Provided records>

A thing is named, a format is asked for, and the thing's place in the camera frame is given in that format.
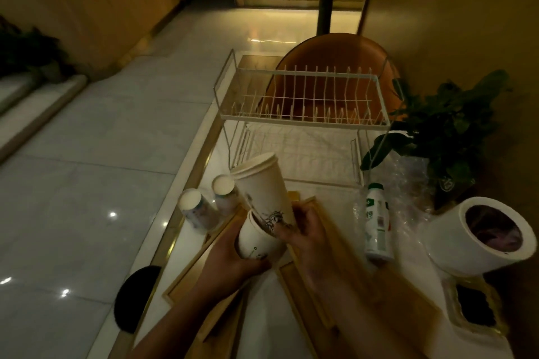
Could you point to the person's right hand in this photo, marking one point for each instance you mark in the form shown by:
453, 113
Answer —
310, 245

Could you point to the person's left hand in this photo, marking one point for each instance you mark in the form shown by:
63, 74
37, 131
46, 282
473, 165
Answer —
223, 270

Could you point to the person's right thumb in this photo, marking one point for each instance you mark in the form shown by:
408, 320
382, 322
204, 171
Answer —
287, 231

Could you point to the person's left thumb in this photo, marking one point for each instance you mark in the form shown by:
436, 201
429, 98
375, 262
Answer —
254, 265

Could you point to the white paper cup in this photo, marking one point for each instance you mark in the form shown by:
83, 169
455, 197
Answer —
254, 239

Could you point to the stack of printed paper cups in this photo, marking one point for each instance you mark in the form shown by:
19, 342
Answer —
263, 190

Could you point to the person's right forearm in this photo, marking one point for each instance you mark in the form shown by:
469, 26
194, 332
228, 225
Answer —
362, 321

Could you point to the person's left forearm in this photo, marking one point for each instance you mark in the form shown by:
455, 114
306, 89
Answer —
177, 327

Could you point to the small jar with white lid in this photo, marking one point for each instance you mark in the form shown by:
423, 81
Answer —
197, 210
225, 194

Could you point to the white bottle with green cap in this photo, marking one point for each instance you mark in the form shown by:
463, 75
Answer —
377, 224

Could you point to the clear plastic wrap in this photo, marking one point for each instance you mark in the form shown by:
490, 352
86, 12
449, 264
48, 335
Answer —
404, 199

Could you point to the black round stool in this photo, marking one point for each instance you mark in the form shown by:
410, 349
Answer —
135, 299

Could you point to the white round ceramic pot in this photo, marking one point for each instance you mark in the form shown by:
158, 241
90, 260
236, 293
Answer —
459, 241

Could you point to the orange round-back chair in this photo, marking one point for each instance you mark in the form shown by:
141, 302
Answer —
337, 56

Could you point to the green leafy potted plant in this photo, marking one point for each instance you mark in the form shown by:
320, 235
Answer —
446, 131

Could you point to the gold-rimmed dark dish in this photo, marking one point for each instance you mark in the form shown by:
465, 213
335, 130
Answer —
476, 305

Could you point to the dark bushy plant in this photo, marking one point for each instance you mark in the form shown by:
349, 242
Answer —
29, 51

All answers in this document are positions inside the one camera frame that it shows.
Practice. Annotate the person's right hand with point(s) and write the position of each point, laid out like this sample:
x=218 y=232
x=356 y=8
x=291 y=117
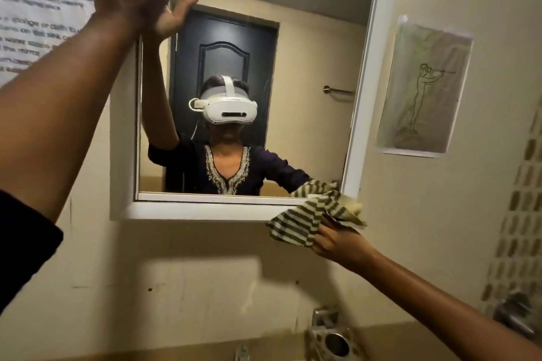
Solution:
x=343 y=246

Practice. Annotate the person's right fingers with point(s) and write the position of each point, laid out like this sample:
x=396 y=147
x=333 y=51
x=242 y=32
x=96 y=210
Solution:
x=327 y=240

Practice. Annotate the striped green cleaning cloth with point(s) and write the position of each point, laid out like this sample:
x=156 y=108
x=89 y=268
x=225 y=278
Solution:
x=296 y=221

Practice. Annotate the person's right forearm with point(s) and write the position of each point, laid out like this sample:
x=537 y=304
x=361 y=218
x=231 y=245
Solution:
x=444 y=310

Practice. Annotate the person's left forearm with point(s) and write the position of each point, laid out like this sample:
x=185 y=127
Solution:
x=63 y=111

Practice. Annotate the white paper notice sheet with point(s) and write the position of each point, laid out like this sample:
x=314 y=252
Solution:
x=38 y=5

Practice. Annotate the small chrome faucet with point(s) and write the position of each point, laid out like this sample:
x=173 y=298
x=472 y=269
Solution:
x=242 y=353

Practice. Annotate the paper poster with figure drawing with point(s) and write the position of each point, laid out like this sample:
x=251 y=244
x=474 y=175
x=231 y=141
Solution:
x=423 y=90

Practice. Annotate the beige sink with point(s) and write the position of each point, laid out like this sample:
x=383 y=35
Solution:
x=169 y=350

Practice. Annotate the dark top sleeve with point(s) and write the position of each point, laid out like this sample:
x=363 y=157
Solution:
x=21 y=246

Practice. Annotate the chrome wall holder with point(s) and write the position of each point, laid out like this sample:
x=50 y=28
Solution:
x=334 y=341

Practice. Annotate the white framed wall mirror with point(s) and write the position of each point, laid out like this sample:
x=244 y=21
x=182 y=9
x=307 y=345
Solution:
x=296 y=56

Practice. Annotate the chrome wall tap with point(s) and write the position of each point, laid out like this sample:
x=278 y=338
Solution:
x=518 y=314

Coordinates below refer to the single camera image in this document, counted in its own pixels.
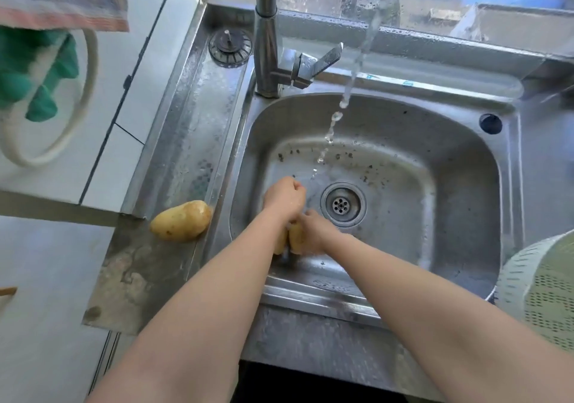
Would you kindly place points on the person's right hand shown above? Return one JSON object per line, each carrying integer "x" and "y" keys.
{"x": 316, "y": 235}

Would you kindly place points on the person's left hand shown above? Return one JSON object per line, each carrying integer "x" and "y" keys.
{"x": 283, "y": 196}

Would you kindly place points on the wet yellow potato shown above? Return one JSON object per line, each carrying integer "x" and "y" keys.
{"x": 293, "y": 238}

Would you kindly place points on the person's left forearm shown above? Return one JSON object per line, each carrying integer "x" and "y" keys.
{"x": 197, "y": 308}

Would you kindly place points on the person's right forearm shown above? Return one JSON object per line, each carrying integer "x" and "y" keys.
{"x": 448, "y": 326}

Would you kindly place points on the round sink drain strainer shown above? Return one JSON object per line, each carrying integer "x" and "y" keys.
{"x": 342, "y": 204}

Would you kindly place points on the stainless steel sink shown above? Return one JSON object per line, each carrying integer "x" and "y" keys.
{"x": 381, "y": 192}

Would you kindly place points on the large yellow potato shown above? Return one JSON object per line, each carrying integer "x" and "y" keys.
{"x": 181, "y": 221}

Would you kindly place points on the chrome kitchen faucet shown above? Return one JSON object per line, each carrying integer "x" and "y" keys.
{"x": 280, "y": 48}

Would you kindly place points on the black sink stopper plug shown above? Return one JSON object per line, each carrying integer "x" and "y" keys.
{"x": 231, "y": 46}

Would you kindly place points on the pale green perforated colander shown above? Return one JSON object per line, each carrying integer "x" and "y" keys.
{"x": 538, "y": 288}

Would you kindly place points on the green rubber glove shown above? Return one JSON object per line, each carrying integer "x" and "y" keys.
{"x": 31, "y": 71}

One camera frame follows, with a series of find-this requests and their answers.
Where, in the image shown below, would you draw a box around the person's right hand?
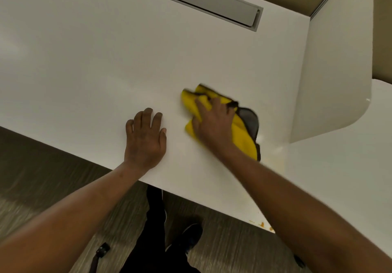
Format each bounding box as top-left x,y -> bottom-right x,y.
192,97 -> 239,156

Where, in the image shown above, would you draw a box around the person's left hand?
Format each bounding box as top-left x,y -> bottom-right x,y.
124,108 -> 167,172

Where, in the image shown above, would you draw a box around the yellow and grey cleaning cloth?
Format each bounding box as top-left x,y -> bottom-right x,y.
181,84 -> 261,162

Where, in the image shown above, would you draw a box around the person's left forearm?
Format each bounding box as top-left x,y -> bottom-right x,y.
0,161 -> 151,273

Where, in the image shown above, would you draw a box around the person's right forearm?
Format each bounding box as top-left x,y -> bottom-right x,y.
213,143 -> 392,273

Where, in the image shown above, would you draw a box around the black trousers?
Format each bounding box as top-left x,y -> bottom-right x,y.
119,185 -> 201,273

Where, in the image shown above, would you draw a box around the black shoe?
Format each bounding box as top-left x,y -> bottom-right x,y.
165,223 -> 203,255

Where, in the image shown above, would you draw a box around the black chair base leg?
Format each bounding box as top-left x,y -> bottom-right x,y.
89,242 -> 111,273

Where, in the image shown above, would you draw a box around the white desk divider panel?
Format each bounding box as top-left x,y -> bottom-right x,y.
289,0 -> 375,144

Assignment>
Exactly the lines from the one containing "the black trousers?" through the last line of the material above are to be returned, with nothing else.

Answer>
Where, in the image shown above, would you draw a box around the black trousers?
Format each bounding box as top-left x,y -> bottom-right x,y.
119,185 -> 201,273

Where, in the image shown above, would you draw a box around the black shoe?
Format each bounding box as top-left x,y -> bottom-right x,y.
165,223 -> 203,255

Where, in the image shown above, would you draw a box around the black chair base leg?
Format each bounding box as top-left x,y -> bottom-right x,y.
89,242 -> 111,273

Where, in the image shown above, would you draw a box around the white desk divider panel?
Format each bounding box as top-left x,y -> bottom-right x,y.
289,0 -> 375,144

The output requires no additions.